US20220335951A1

US20220335951A1 - Speech recognition device, speech recognition method, and program

Info

Publication number: US20220335951A1
Application number: US17/760,847
Authority: US
Inventors: Shuji KOMEIJI
Original assignee: NEC Corp
Current assignee: NEC Corp
Priority date: 2019-09-27
Filing date: 2020-09-08
Publication date: 2022-10-20
Also published as: WO2021059968A1; JPWO2021059968A1; JP7416078B2

Abstract

A speech recognition apparatus (100) includes: a speech reproduction unit (102) that reproduces, for each predetermined section, target speech for speech recognition being divided for each predetermined section; a speech recognition unit (104) that recognizes, for each target speech, spoken speech acquired by repeating the target speech by a user; a text information generation unit (106) that generates text information about the spoken speech, based on a recognition result of the speech recognition unit (104); and a storage processing unit (108) that stores, as learning data, identification information by the user, the spoken speech, and the recognition result corresponding to the spoken speech in association with one another, in which the speech recognition unit (104) performs recognition by using a recognition engine that learns the learning data by the user.

Description

TECHNICAL FIELD

The present invention relates to a speech recognition apparatus, a speech recognition method, and a program.

BACKGROUND ART

One example of an apparatus that produces a subtitle from speech is described in Patent Document 1. In the apparatus according to Patent Document 1, a speech recognition unit performs speech recognition on target speech or speech acquired by repeating target speech and converts the speech into text, and a text division/connection unit generates a subtitle text by performing division processing on the text after the speech recognition.
Further, Patent Document 2 describes that transmits speech information input from a microphone is converted into text information by using a speech/text conversion unit, and the text information is transmitted to a mobile phone by using a text transmission unit, and, furthermore, text information received by a text reception unit is converted into speech information by using a text/speech conversion unit, and the speech information is output from a speaker.

Claims

What is claimed is:

1. A speech recognition apparatus comprising:

a speech reproduction unit that reproduces, for each predetermined section, target speech for speech recognition being divided for each of the predetermined sections;

a speech recognition unit that recognizes, for each of pieces of the target speech, spoken speech acquired by repeating the target speech by a user;

a text information generation unit that generates text information about the spoken speech, based on a recognition result of the speech recognition unit; and

a storage unit that stores, as learning data, identification information by the user, the spoken speech, and the recognition result corresponding to the spoken speech in association with one another, wherein

the speech recognition unit performs recognition by using a recognition engine that learns the learning data by the user.

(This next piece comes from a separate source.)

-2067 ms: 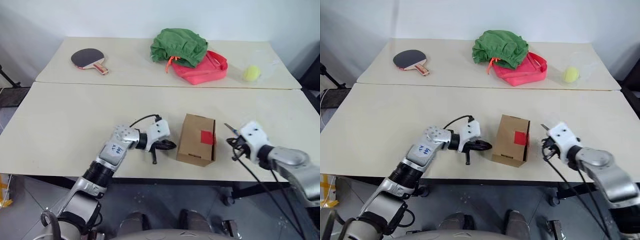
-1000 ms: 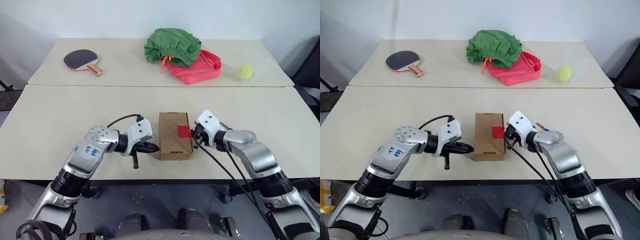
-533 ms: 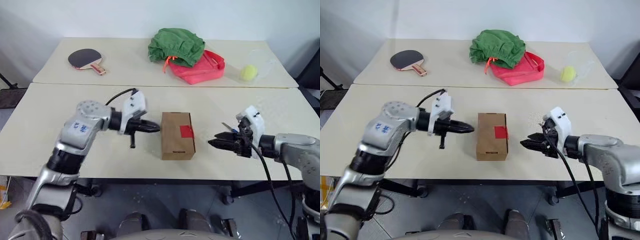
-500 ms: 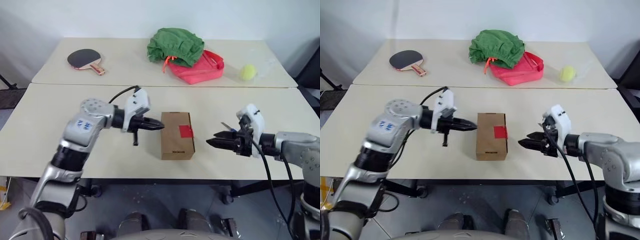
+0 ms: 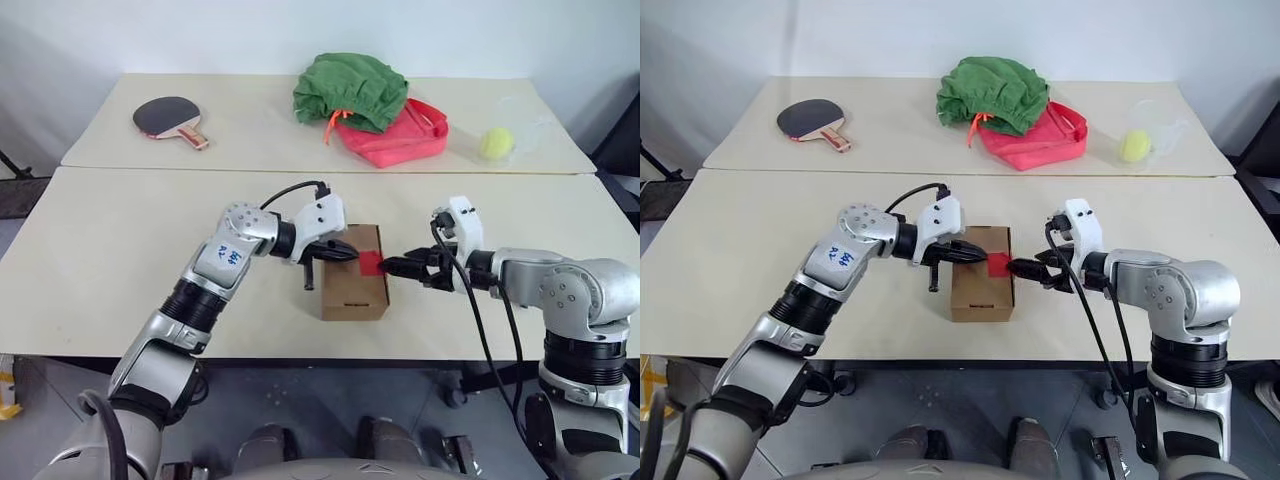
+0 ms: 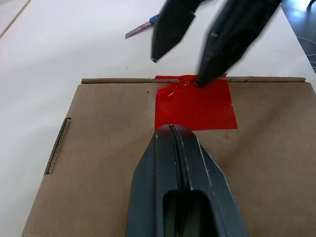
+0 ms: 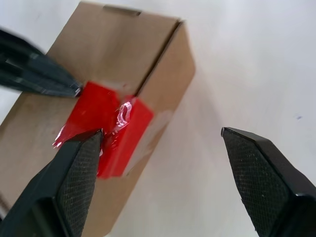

2. The speech recognition apparatus according to claim 1, wherein,

when the speech recognition unit does not recognize the spoken speech repeated by the user within a fixed time, the speech reproduction unit interrupts reproduction of the target speech, and thereafter restarts the reproduction of the target speech from a section at a point in time before a point in time at which the reproduction is interrupted.

3. The speech recognition apparatus according to claim 2, wherein

the speech reproduction unit does not interrupt reproduction of the target speech when the spoken speech repeated by the user is not recognized in a section different from a section in which the target speech being divided in advance is reproduced.

4. The speech recognition apparatus according to claim 1, wherein

the speech reproduction unit changes a reproduction rate of the target speech in a certain section in response to a speech input rate, at which the spoken speech repeated by the user is input, in a section before the certain section.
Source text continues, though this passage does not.